The number of TFBSs prone to overlap was small as compared with those likely to be lost in prototype NCCRs. This feature can be attributed to the fact that it is not unusual to find prototype JCVs without duplicated sequences in NCCRs, and that the pattern of rearrangement is highly variable, causing few TFBSs to overlap in common. We found that the NCCR sequences in regions C and E of archetype JCV tended to be duplicated in the prototype viruses based on results from the count data model using TFBSs as landmarks. It is difficult to reveal the mutational patterns of rearranged NCCRs by simply comparing the alignment of nucleotide sequences; therefore, this result could provide valuable insights into the mutational trends of NCCRs. Additionally, examination of the gene-expression profiles of transcription factors capable of binding to the TFBSs (which are likely to overlap in the prototype JCV) revealed their expression in various tissues. Although these observations suggest the possibility that overlapping TFBSs in rearranged NCCRs facilitate JCV proliferation, this duplication event might not be involved in the tropism of this virus in the brain.
We expect that the database created in this study will serve as a convenient roadmap for future studies of NCCR functions and especially analyses of the activities of early and late promoters of JCV. It would be interesting to compare the results obtained from the TFBS database with the transcriptional activity of JCV promoters in vitro. For example, the TFBS matrix V$NF1.03, which tends to duplicate in the NCCRs of prototype JCV, is targeted by transcription factors belonging to the NFI family, which are reportedly involved in JCV gene expression and proliferation [61,69]. Another interesting example is that the TFBS matrix V$SPIB.01 for the Spi-B transcription factor, which reportedly plays an important role in JCV gene expression [61,70,71], is highly conserved in both archetype and prototype JCVs (possession rates: 100% and 96.7%, respectively) in the created database. Notably, the possession rate and multiplicity of V$SPIB.01 were not statistically significant in the archetype and prototype JCVs (P = 0.552 and P = 0.899, respectively), suggesting that TFBSs that are not lost or duplicated upon NCCR rearrangement play roles in JCV replication. As summarized in Supplementary Dataset S3, there are other TFBSs that are highly conserved in the NCCRs of both archetype and prototype JCVs. Among these TFBSs, it would be interesting to investigate the function of the TFBS matrix V$OLIG2.01, which is located at the downstream end of the forward strand of the NCCR. This TFBS includes a binding sequence for oligodendrocyte transcription factor 2 (OLIG2), which is expressed in oligodendrocytes and required for myelination [72]. It is speculated that OLIG2 might be involved in the glia-specific gene expression of JCV.
Furthermore, it would be interesting to analyze the promoter machinery of NCCRs in more detail by deleting these TFBSs individually or in combination based on their sequences and locations.
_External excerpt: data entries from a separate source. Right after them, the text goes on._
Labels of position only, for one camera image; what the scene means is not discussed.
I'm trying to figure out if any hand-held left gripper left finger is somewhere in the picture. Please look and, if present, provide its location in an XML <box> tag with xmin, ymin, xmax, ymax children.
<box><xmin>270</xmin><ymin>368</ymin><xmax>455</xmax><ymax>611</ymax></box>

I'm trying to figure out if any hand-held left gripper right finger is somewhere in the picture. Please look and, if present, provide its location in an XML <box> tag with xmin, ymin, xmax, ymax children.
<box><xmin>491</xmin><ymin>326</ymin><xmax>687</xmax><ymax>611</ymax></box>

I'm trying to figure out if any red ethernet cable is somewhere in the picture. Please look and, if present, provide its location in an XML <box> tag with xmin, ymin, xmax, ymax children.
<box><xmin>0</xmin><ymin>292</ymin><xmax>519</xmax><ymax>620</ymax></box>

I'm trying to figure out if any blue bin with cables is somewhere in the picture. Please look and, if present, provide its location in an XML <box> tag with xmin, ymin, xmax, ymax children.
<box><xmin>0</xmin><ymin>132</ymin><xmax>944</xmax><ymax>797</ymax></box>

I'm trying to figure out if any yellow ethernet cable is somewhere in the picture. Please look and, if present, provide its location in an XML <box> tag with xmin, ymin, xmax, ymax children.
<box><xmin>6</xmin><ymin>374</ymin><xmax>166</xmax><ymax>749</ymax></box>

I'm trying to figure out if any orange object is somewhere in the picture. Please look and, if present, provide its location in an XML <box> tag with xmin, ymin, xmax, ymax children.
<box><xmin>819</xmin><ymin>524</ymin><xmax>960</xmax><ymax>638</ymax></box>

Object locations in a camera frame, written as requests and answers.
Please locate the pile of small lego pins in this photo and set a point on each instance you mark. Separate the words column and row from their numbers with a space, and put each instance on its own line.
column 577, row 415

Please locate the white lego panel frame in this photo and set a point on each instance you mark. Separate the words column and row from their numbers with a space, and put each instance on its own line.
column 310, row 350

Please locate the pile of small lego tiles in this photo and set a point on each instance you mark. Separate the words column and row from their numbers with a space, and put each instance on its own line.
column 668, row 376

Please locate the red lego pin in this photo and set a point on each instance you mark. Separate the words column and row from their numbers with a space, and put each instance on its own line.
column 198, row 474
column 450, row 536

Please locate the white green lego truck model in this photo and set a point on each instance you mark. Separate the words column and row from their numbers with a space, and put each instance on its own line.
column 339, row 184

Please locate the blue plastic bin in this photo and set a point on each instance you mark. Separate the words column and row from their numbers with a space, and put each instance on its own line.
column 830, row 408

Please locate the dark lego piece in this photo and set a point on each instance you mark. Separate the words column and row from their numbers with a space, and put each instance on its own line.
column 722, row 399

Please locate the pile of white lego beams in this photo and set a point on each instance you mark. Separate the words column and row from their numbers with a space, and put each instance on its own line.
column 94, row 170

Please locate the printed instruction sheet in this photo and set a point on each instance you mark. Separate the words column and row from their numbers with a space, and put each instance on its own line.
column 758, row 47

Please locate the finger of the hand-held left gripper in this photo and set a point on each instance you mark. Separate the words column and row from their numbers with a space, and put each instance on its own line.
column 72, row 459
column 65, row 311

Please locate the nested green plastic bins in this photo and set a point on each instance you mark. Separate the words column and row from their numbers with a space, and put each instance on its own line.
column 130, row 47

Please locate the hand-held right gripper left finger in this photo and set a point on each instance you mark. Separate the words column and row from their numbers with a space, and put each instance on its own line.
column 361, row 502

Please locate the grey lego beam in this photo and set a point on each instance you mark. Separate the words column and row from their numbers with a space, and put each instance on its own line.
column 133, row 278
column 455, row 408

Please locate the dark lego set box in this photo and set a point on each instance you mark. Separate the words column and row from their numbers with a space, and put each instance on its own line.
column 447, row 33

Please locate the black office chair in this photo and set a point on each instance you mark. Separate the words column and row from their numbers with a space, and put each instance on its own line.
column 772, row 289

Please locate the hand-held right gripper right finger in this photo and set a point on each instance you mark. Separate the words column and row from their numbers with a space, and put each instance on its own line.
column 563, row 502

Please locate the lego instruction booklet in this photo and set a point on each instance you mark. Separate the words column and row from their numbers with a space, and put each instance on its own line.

MatInspector is available to perform TFBS simulations and use metadata based on a paid subscription. Under the terms of the license agreement of MatInspector, disclosing more than 10 DNA sequences of TFBSs in publications is legally restricted. However, in this study, Precigen Bioinformatics Germany GmbH, which does business as Genomatix and is the provider of this product, has kindly allowed us to disclose the actual DNA sequences presented in the Figures and Tables. Thus, we listed the DNA sequences of TFBSs within NCCR of representative CY strain of JCV and attached a digital file with the names and HGNC IDs of their corresponding transcription factors (Supplementary Dataset S4). In these TFBSs, the core sequences are common in the archetype and prototype JCVs. However, in the rearranged NCCRs of prototype JCVs, there are occasionally differences in DNA sequences other than the core of the TFBSs, which are defined as one of the same TFBS matrices. In such cases, it may be possible to find the TFBS by alignment with the annotated sequence list of NCCRs from many prototype JCVs, although a simple sequence search may not yield any hits. The dataset established in the present study will be made available for non-commercial purposes upon reasonable request. Additionally, for detailed analysis of TFBSs in the NCCR sequences, we recommend the use of MatInspector.

5. Conclusions

In conclusion, we described the creation and application of a database containing the NCCR sequences of archetype and prototype JCVs, as well as annotations of TFBSs within these NCCRs. Furthermore, statistical analyses clarified the observed alterations in TFBS patterns during NCCR rearrangements. We believe that the generated database and subsequent insights obtained in this study will contribute to further advances in the analysis of NCCR function and JCV pathogenicity.

Supplementary Materials

The following are available online at www.mdpi.com/article/10.3390/v13112314/s1, Dataset S1: Summary of JCV DNA sequences containing the NCCR, Dataset S2: Specimens and health conditions of individuals in which JCV NCCR sequences were detected, Dataset S3: TFBS matrices in JCV NCCRs for which statistical analyses were performed, Dataset S4: Actual DNA sequences and counterparts of TFBSs in JCV NCCR, Figure S1: Histogram analysis of the possession rates of TFBS matrices in the archetype NCCRs.

Author Contributions

Conceptualization, K.N. and T.S.; methodology, K.N. and T.S.; software, K.N. and T.S.; validation, K.N. and T.S.; formal analysis, K.N. and T.S.; investigation, K.N. and T.S.; resources, K.N.; data curation, K.N.; writing—original draft preparation, K.N.; writing—review and editing, K.N. and T.S.; visualization, K.N.; supervision, K.N.; project administration, K.N.; funding acquisition, K.N. All authors have read and agreed to the published version of the manuscript.

Funding

This work was supported by the Research Committee of Prion Disease and Slow Virus Infection, Research on Policy Planning and Evaluation for Rare and Intractable Diseases, Health and Labour Sciences Research Grants, The Ministry of Health, Labour and Welfare, Japan (grant No. 20FC1054), and by JSPS KAKENHI (grant No. 21K07450).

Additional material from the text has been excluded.